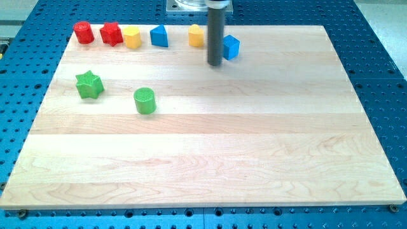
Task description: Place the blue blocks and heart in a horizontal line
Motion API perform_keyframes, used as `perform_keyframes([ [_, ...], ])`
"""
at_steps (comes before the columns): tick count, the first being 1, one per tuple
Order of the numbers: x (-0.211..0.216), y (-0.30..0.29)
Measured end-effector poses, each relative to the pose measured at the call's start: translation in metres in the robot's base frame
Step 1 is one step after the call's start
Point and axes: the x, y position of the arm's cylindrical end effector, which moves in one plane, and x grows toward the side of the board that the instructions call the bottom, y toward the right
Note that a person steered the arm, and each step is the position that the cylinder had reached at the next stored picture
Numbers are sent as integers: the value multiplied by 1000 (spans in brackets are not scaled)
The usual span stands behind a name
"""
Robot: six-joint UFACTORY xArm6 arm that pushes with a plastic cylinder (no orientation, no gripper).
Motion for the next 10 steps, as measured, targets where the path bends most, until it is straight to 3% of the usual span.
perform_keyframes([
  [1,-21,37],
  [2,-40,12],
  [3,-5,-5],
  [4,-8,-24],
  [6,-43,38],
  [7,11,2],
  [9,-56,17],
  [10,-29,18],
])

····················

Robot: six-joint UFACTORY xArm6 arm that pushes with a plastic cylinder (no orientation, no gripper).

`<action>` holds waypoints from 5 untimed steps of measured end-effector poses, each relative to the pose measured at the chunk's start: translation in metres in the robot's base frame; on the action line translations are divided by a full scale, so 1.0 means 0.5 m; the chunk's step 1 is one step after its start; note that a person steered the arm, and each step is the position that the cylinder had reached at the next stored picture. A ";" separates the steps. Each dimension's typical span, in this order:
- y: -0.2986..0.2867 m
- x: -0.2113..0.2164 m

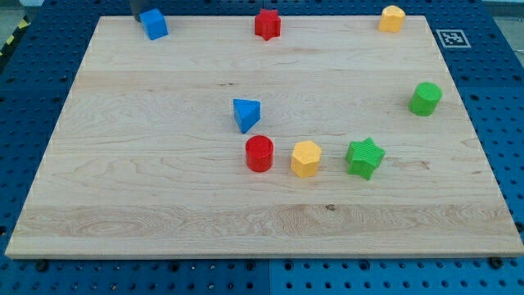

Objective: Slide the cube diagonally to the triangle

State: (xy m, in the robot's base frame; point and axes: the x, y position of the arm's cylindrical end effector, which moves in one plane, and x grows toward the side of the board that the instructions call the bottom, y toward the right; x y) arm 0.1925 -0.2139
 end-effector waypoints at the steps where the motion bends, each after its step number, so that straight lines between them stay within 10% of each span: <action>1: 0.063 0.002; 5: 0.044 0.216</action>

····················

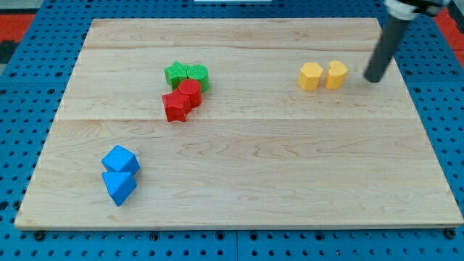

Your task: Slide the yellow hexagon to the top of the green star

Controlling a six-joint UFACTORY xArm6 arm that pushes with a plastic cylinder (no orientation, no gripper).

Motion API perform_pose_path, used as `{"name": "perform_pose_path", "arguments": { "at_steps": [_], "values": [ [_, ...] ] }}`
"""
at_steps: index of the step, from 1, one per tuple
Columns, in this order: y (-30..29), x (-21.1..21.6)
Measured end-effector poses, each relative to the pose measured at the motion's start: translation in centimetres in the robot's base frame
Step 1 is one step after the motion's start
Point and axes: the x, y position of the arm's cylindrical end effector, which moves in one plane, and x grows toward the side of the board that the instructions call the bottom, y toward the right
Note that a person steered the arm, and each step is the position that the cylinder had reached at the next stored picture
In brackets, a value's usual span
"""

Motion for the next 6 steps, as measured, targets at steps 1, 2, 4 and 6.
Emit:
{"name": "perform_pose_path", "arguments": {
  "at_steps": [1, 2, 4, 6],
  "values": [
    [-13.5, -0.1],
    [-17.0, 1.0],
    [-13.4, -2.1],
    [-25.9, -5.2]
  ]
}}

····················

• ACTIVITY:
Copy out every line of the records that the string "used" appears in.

• PROBLEM SOLUTION:
Motion API perform_keyframes, used as `perform_keyframes([ [_, ...], ])`
Motion API perform_pose_path, used as `{"name": "perform_pose_path", "arguments": { "at_steps": [_], "values": [ [_, ...] ] }}`

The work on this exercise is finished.